While we encourage brokers to assemble syndicates of private investors, and family offices with limited investment experience to diversify into commercial mortgage investments, not all securities are suitable for these non-professional lenders.
The following are examples of securities that require substantial expertise and standby resources in order to be successfully liquidated (without a shortfall) in the event of a default:
- Construction loans,
- Development sites (unless their value disregards the DA uplift),
- Subdivisions,
- Specialised securities whose value depends on a going concern or anchor tenant (e.g. nightclubs, marinas, day-care centres, nursing homes, private hospitals, motels, hotels, service stations, shopping centres),
- Farms,
- Loans where a non-trivial portion of the security consists of book debts, stock, plant and equipment, boats, etc.
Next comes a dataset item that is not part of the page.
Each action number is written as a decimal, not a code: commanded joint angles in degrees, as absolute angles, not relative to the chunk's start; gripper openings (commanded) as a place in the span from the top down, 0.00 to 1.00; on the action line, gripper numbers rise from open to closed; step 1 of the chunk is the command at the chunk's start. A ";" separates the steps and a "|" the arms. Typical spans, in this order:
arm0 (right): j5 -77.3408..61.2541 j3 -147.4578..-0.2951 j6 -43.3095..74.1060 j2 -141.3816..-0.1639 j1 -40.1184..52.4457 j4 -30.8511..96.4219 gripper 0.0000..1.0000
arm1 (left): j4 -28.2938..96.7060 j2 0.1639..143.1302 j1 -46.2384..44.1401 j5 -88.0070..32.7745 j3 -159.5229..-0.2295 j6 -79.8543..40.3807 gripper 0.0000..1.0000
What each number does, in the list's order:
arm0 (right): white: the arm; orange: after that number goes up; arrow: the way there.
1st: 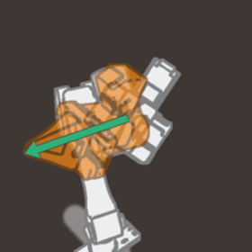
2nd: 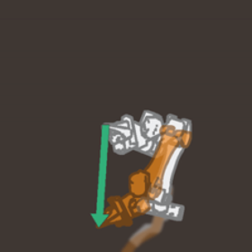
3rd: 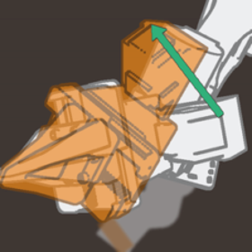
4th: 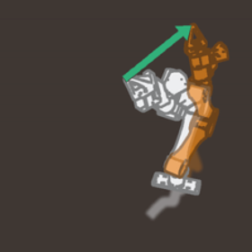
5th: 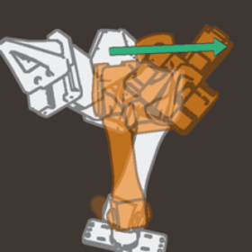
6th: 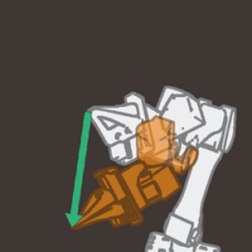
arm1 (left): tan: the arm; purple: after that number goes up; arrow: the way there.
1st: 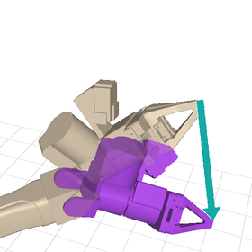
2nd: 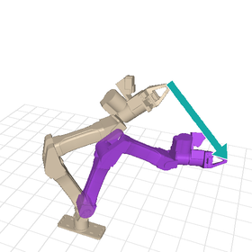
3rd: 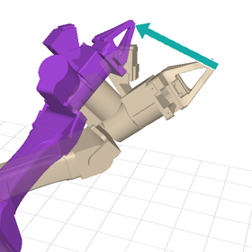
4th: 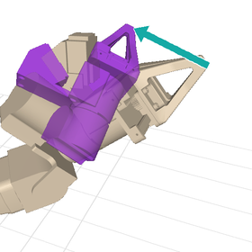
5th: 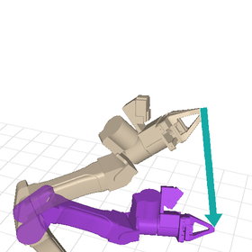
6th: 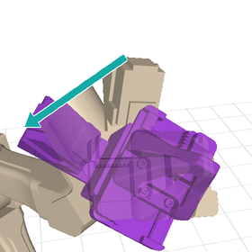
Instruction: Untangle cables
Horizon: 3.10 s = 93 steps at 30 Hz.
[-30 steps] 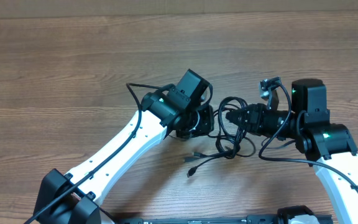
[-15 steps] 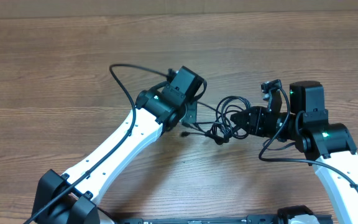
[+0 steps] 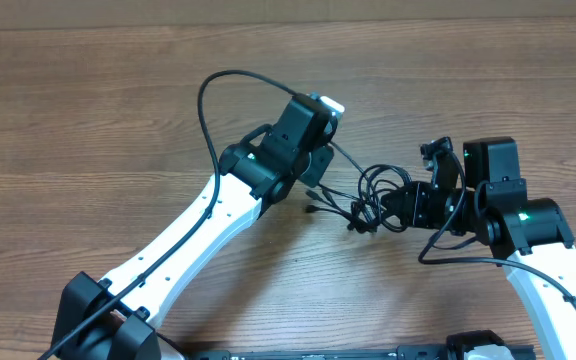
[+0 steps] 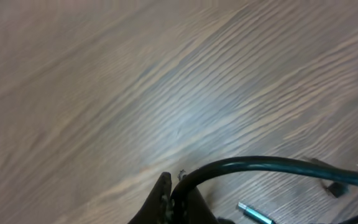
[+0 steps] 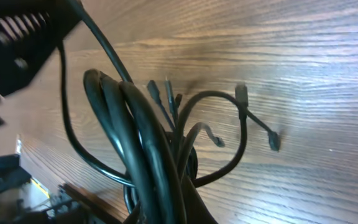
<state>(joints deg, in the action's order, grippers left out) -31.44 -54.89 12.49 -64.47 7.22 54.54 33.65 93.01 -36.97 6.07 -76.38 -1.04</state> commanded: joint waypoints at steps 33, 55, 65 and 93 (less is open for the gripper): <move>-25.56 -55.09 7.46 -63.90 7.07 57.06 0.96 | 29.95 89.34 -31.51 -6.37 -77.01 13.02 0.43; -25.54 -55.09 13.74 -63.90 7.07 54.13 0.96 | 45.69 89.36 -31.53 -33.26 -77.01 -18.83 0.00; -25.61 -55.09 15.27 -63.90 7.07 53.25 0.96 | 46.09 89.36 -31.62 -38.26 -77.01 -44.25 0.00; -37.67 -55.09 17.58 -61.39 7.07 48.60 0.96 | 46.70 89.73 -37.17 -23.11 -76.99 -80.18 0.23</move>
<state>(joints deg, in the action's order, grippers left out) -36.01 -54.85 17.98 -63.96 7.20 49.08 46.74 90.85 -36.82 -25.69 -76.38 -76.49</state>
Such loans are best left to lenders who have the in-house resources and expertise to step in and take over quickly in the event of default. We do not believe this requirement can be avoided simply by lowering the LVR.
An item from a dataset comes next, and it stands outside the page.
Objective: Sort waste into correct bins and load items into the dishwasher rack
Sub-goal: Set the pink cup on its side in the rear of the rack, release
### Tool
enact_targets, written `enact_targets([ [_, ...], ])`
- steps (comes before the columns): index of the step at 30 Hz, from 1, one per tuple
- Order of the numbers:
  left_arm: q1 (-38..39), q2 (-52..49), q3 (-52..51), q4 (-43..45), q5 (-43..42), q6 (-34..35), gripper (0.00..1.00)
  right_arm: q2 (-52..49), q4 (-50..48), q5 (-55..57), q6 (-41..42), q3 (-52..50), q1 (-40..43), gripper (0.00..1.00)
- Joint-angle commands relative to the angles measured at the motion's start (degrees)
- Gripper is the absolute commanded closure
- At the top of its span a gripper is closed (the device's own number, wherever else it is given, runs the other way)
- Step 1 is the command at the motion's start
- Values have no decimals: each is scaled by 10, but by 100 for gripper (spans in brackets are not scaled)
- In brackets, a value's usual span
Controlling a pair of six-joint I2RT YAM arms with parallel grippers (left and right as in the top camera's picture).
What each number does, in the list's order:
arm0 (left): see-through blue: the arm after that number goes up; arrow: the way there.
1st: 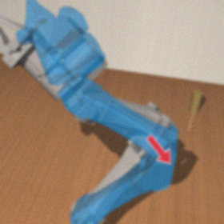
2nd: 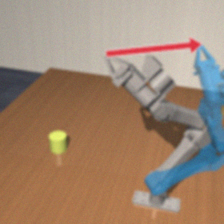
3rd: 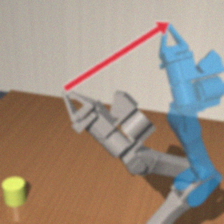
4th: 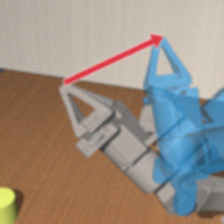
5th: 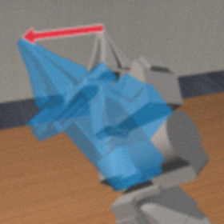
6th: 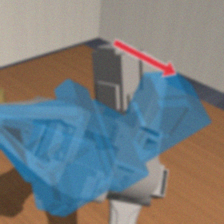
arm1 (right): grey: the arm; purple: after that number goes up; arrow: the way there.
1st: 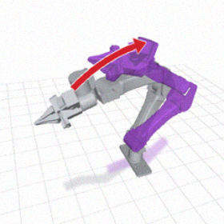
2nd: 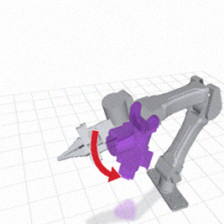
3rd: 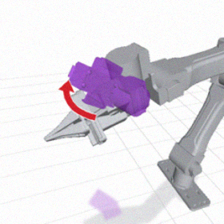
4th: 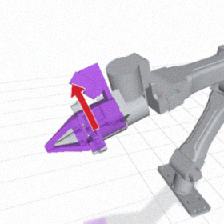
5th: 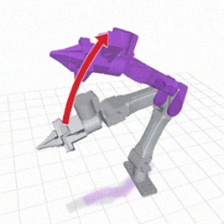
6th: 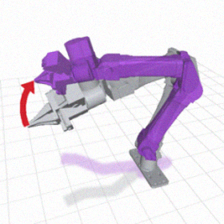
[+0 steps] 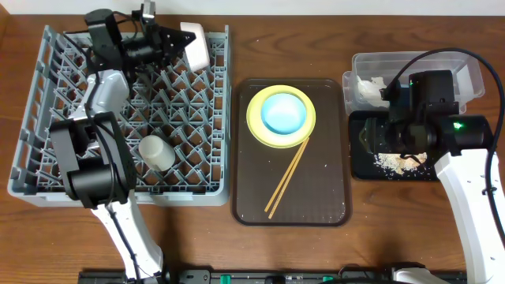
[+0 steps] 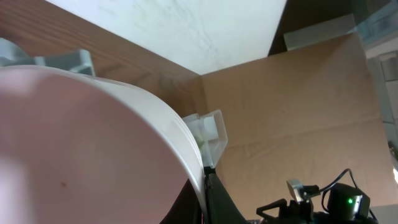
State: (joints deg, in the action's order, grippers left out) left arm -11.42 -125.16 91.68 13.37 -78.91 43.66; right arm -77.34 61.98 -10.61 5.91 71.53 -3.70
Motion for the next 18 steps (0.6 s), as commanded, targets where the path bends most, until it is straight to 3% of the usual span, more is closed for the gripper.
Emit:
enact_targets([
  [1, -7, 0, -1, 2, 2, -7, 94, 5, 2, 2, 7, 9, 4, 45],
  [8, -15, 0, -14, 0, 24, -21, 94, 5, 7, 2, 7, 9, 4, 45],
  [18, -42, 0, -16, -74, 77, -47, 90, 5, 8, 2, 7, 9, 4, 45],
])
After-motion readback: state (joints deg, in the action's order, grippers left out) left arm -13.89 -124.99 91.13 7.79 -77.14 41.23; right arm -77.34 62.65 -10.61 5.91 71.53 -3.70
The optimal securities for non-professional lenders, and for syndicates of such lenders, are those that can be sold with a four-week auction marketing campaign. This includes straightforward commercial buildings (warehouses, offices) that can be sold with or without their tenant, as well as houses and residential apartments. These assets behave like a commodity attracting multiple buyers, easily priced, and offer a quick sale process even in distressed scenarios. They can also be realised by solicitors rather than receivers.
We will decline to act on loans where we consider the security is too specialised for the lender’s circumstances.